Raviv Dozetas :Office to residential conversion

Another unique response by the government to the housing criss was the announcement in 2013 that commercial office space did not require planning rights/consents(“Government Makes Office-To-Resi Changes Permanent”).this resulted in two major advantages for the uk, firstly unused and vacant commercial buildings that were largely in excess supply ,with many vacant in disrepair and costing landlords dearly in rates could now be used in residential schemes, large expansive floor plates typical of office buildings could be quite easily subdivided to provide residential accommodation.

With the downturn of the economy in the wake of the 2008 crash, many office schemes that were banking on immediate take up were on the verge of going broke, thanks to 10 years of soaring property prices, suddenly found themselves with cancelled contracts and no prospects of tenants, with businesses down scaling and increased completion from easy term office space, and an increasingly mobile, contract based workforce, further made office space even less desirable.

The results were quite successful from with thousands of units converted in office parks from all types of construction and layouts, from 1950’s concrete office buildings, office parks and mills amongst others, all being cleverly adapted to suite their new residential roles.

Thus it must be said the UK government responded in this fashion with a kill two birds with one stone solution.A brief analysis of the numbers involved does suggest a significant number of households were added to the annual production.


4000 conversions were approved in a 12 month period May 2013-June 2014.Obviously there were many 10s of units in and amount these applications, so the real number could be possibly over 50 000 actual individual units.(“Government Makes Office-To-Resi Changes Permanent”)

Permitted development rights

Permitted development rights were another well thought, well timed response from the Government, and in response to the Barker review and the Montague review are seen as the government’s response to the two reports findings namely housing shortage problems.

Permitted development rights mean one can perform certain types of conversion or building works to property without having to apply for planning permission,as long as the proposed works fit certain criteria, these are called ‘’permitted development rights’’

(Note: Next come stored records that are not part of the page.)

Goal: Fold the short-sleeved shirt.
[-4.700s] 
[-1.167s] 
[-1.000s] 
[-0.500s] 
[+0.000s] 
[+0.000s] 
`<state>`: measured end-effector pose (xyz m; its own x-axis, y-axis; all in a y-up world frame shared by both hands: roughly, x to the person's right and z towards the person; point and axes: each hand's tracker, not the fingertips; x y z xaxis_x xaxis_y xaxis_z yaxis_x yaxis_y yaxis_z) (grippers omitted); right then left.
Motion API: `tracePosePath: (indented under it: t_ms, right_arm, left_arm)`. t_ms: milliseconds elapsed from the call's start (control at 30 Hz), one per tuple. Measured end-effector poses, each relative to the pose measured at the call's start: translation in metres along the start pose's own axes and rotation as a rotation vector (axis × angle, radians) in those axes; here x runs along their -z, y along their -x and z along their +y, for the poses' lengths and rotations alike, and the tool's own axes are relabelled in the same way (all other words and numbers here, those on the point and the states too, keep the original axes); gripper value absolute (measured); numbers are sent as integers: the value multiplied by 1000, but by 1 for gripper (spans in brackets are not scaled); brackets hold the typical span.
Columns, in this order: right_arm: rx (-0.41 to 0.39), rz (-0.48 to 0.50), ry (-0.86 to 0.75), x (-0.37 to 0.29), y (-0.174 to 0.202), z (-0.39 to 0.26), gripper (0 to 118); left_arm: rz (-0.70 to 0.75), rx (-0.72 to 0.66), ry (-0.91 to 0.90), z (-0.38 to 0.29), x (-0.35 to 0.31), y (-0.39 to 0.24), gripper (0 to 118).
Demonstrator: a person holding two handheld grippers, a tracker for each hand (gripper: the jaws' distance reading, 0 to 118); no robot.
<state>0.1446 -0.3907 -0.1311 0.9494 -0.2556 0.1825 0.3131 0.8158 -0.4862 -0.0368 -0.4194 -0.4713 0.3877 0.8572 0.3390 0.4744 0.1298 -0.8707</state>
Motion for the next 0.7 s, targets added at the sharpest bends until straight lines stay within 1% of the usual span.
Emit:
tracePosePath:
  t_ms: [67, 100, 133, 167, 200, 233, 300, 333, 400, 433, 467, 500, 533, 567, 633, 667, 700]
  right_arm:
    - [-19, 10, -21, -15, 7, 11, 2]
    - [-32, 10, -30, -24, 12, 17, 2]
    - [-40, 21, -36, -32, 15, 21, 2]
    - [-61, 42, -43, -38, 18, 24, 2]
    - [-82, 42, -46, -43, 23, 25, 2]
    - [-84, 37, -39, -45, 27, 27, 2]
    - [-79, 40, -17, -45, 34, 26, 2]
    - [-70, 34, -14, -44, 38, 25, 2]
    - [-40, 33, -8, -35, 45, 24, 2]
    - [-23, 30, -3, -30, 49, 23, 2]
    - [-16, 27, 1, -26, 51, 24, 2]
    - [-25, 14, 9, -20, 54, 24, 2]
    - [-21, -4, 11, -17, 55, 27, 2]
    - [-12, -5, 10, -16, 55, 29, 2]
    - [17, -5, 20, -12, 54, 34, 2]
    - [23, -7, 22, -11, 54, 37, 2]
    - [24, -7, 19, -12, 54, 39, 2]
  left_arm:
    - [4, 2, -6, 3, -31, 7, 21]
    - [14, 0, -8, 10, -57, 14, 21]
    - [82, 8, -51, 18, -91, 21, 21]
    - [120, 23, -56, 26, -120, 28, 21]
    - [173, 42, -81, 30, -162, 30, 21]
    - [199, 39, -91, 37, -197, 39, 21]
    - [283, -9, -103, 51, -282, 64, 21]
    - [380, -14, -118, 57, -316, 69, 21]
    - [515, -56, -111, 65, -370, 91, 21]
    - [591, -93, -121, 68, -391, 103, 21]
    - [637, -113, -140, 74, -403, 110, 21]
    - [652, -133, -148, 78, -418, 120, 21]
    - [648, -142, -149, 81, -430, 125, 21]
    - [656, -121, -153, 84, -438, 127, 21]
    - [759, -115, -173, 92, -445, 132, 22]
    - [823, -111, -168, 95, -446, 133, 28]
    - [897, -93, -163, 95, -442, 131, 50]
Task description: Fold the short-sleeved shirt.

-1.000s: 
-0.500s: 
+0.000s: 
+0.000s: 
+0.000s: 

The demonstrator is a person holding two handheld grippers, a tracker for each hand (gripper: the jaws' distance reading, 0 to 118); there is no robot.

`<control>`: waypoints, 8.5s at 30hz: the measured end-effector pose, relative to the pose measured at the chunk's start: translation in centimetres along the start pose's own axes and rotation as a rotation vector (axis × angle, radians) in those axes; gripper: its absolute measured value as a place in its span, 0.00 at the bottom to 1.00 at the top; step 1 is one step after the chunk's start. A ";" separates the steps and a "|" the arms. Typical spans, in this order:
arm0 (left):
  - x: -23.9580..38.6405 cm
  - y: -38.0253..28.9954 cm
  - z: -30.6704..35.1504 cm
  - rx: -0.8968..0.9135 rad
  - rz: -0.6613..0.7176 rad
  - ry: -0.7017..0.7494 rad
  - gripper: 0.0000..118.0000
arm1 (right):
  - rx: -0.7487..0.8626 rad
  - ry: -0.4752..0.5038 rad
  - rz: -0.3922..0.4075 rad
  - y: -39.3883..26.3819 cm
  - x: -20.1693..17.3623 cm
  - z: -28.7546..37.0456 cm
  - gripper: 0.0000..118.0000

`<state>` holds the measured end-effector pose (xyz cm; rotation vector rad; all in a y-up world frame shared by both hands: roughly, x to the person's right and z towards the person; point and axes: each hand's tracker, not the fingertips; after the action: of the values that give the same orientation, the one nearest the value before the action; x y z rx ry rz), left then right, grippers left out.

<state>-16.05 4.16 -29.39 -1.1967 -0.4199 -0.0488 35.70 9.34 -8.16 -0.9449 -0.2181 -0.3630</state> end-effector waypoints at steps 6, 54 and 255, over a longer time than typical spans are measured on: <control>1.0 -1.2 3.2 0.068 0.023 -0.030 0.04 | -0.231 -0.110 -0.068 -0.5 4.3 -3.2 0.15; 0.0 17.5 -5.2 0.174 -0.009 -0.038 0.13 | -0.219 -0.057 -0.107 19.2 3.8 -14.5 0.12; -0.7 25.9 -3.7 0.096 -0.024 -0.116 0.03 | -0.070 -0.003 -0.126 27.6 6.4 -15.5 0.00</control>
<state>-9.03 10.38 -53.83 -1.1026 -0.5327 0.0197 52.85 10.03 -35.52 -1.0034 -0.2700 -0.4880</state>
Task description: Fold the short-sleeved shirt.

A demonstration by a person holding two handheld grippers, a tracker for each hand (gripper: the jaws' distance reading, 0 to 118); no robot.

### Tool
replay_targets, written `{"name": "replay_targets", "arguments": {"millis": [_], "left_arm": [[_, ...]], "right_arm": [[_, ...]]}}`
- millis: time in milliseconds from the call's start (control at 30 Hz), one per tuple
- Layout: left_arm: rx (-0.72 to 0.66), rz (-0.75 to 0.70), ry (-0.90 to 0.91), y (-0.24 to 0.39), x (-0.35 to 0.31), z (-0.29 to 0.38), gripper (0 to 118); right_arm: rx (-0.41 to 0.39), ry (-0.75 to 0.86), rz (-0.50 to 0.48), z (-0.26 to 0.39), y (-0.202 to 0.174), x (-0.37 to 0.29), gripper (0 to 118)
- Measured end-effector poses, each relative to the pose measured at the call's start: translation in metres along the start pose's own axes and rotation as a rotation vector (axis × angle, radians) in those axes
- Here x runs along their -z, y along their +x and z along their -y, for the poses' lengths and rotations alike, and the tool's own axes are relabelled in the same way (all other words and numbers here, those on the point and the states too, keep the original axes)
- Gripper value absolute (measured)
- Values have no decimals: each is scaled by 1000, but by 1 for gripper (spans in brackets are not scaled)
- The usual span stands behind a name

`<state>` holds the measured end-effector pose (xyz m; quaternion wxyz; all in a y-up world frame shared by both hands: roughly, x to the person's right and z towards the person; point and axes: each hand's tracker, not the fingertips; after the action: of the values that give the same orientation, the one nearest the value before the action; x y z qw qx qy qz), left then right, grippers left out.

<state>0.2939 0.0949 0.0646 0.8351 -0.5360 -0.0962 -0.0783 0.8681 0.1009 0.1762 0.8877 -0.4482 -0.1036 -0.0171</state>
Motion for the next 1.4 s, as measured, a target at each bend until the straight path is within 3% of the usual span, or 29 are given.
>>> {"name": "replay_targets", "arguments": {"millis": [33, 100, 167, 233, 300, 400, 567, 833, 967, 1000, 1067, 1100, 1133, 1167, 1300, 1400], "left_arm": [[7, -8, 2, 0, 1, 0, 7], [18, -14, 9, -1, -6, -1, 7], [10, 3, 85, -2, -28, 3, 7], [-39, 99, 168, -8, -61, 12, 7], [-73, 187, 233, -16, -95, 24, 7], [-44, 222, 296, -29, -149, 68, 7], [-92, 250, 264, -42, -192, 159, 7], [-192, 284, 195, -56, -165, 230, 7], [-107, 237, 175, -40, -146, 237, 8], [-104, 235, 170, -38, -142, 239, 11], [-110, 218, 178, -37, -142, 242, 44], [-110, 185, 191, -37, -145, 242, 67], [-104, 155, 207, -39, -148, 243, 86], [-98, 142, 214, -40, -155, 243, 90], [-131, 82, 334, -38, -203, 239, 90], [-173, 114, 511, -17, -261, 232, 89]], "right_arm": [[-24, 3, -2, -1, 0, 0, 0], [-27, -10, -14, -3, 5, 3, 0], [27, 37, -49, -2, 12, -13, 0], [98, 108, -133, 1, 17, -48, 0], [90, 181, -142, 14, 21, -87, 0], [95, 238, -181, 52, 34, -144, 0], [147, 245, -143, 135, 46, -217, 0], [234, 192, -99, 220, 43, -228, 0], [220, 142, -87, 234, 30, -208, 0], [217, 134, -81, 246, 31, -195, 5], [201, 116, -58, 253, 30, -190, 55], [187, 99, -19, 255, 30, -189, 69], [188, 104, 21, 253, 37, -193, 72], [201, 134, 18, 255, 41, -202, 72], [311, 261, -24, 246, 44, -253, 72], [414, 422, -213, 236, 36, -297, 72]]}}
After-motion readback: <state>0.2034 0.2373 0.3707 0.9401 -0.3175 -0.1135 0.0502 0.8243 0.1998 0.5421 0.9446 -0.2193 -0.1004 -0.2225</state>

They derive from a general planning permission granted not by the local authority but by Parliament.

It is noted that the permitted development rights which apply to many common projects for houses do not apply to flats, maisonettes or other buildings.

Similarly, commercial properties have different permitted development rights to dwellings. In some areas of the country, known generally as ‘designated areas’, permitted development rights are more restricted. For example, in a Conservation Area, a National Park, an Area of Outstanding Natural Beauty or the Norfolk or Suffolk Broads. There are also different requirements if the property is a listed building.(Portal),these are generally set out in the Town and Country Planning Portal (General Permitted Development)Order 1995.

These streamlining modifications to the UK planning laws must be viewed as allowing homes to be extended and enlarged generally resulting in bigger more valuable homes, thus allowing families to grow without the need to sell and re-enter the housing market, allowing eco-friendly and efficient use of existing space e.g. basements ,lofts and side and back gardens garages etc.

An integral part of the national macro housing policy by as these permitted developments also reduces the paperwork and man power that councils are tied up with, allowing the planning departments more time to focus on macro housing projects.

This resulted in the stimulation of the building industry allowing more small scale builders greater employment opportunities, and additionally fostering affiliated industries such as raw materials, supply chain efficiencies.

Positive consequences of the above move is that a general focus on larger and more important planning decisions can be undertaken, the above relatively minor tasks such as house extensions, and office conversions are to be seen as minor in comparison to a new development of housing on a new parcel of Greenland, or a new high rise tower with hundreds of units. Thus the available planning departments, and authorities can focus and dedicate their resources to the macro house production goals.